Avril 1983. David Bowie traverse la France, bras levés, costume clair, prêt à envahir la scène avec Let’s Dance. Les vitrines affichent sa silhouette. Sur les platines, le 45 tours crépite, les premières notes frappent fort. Dans chaque bar, chaque club, la chanson déclenche la ruée vers la piste. La pochette brille, le nom Bowie s’impose sur les affiches, le public suit le mouvement, de Paris à Marseille.
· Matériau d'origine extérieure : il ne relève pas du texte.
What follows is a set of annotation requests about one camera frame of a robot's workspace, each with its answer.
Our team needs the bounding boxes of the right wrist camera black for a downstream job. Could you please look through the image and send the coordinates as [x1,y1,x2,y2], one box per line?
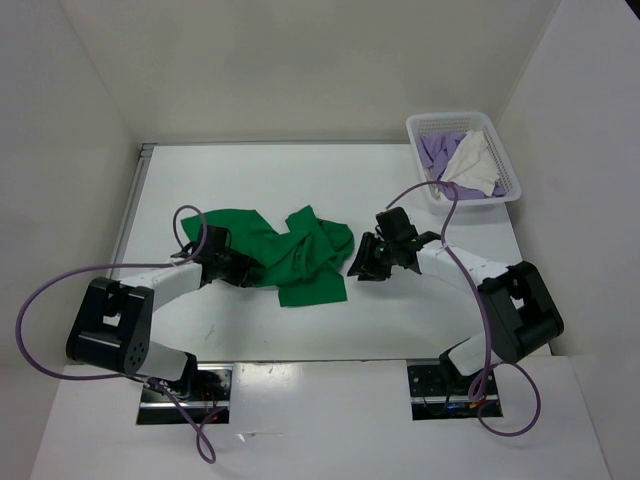
[376,207,418,243]

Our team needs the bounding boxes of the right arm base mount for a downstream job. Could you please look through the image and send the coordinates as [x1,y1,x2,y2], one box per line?
[406,359,503,421]

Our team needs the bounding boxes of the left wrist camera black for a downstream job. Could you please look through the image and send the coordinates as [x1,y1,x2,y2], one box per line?
[180,225,231,264]

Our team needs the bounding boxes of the green t shirt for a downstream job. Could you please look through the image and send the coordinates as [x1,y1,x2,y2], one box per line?
[204,205,354,307]

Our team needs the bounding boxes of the white t shirt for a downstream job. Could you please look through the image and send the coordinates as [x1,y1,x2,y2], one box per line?
[432,128,501,201]

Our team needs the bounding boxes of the white plastic basket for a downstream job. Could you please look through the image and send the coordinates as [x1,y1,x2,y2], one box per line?
[406,112,521,213]

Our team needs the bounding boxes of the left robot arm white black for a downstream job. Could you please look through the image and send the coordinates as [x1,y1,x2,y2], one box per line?
[66,247,265,400]

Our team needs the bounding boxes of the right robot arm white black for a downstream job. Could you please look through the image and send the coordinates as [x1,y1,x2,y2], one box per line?
[348,231,564,393]

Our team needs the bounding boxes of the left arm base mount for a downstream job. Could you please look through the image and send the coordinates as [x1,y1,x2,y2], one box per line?
[136,363,234,426]

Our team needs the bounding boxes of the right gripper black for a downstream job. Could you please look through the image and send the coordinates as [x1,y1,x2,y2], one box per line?
[347,231,398,281]

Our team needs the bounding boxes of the purple t shirt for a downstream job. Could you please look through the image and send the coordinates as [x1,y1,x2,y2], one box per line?
[417,130,506,201]

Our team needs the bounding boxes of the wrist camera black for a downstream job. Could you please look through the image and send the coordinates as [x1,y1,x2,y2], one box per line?
[376,207,418,243]
[180,225,231,264]
Le titre Let’s Dance s’arrache, propulsé par une énergie inédite. Bowie transforme le paysage sonore français. Produit avec Nile Rodgers, le morceau s’ouvre sur une rythmique qui claque, les cuivres claquent, la basse emporte tout. À la radio, la chanson devient le tube du printemps. La presse scrute la métamorphose de Bowie, l’influence américaine, les nuits passées en studio à New York, la collaboration avec Rodgers, la volonté d’imposer une nouvelle image, plus populaire, plus dansante. Sur la face B, Cat People (Putting Out Fire) s’infiltre dans les platines, offrant une tension différente, sombre, presque cinématographique.
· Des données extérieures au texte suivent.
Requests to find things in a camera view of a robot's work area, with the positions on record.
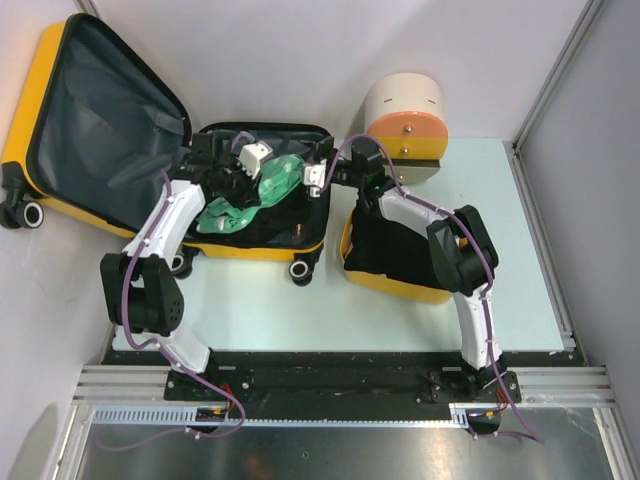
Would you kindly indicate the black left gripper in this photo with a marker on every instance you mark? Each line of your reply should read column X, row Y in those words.
column 250, row 194

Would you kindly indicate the black shirt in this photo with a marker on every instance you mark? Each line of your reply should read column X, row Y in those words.
column 380, row 246

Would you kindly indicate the yellow Pikachu suitcase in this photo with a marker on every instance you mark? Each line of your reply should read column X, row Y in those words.
column 95, row 126

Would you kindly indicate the yellow plastic basket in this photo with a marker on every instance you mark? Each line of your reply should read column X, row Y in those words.
column 383, row 284

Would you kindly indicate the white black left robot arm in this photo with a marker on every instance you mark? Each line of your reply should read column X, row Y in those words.
column 141, row 291

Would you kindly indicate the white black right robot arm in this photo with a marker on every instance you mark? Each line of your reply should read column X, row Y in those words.
column 463, row 255

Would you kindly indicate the white pastel mini drawer cabinet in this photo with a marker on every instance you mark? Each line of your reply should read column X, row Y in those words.
column 405, row 113

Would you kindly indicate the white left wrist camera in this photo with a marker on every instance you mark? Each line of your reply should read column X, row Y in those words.
column 252, row 156

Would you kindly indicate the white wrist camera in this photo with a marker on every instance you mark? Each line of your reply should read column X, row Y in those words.
column 252, row 156
column 314, row 178

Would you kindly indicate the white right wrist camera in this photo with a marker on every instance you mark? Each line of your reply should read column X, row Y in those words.
column 314, row 178

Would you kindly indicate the left aluminium corner post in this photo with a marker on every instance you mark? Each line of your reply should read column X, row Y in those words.
column 87, row 7

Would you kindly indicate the aluminium corner post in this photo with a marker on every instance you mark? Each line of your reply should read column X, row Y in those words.
column 576, row 40
column 87, row 7

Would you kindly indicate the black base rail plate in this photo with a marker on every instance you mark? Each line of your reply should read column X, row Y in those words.
column 441, row 376

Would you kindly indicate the aluminium frame rail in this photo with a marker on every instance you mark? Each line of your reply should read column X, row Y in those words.
column 539, row 386

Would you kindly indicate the white slotted cable duct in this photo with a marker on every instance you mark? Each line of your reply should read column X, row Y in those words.
column 191, row 416

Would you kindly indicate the right aluminium corner post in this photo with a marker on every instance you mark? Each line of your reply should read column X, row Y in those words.
column 576, row 40
Autour du single, la frénésie gagne. Les disquaires voient défiler les fans, la pochette s’impose dans chaque collection. Le disque s’inscrit dans la lignée de Modern Love, China Girl, mais impose une rupture franche. Bowie ne regarde plus en arrière, il avance, imposant le tempo de toute une génération. Dans chaque ville, chaque fête, « Let’s Dance » devient le signal, le point de ralliement, la bande-son d’une époque en pleine mutation.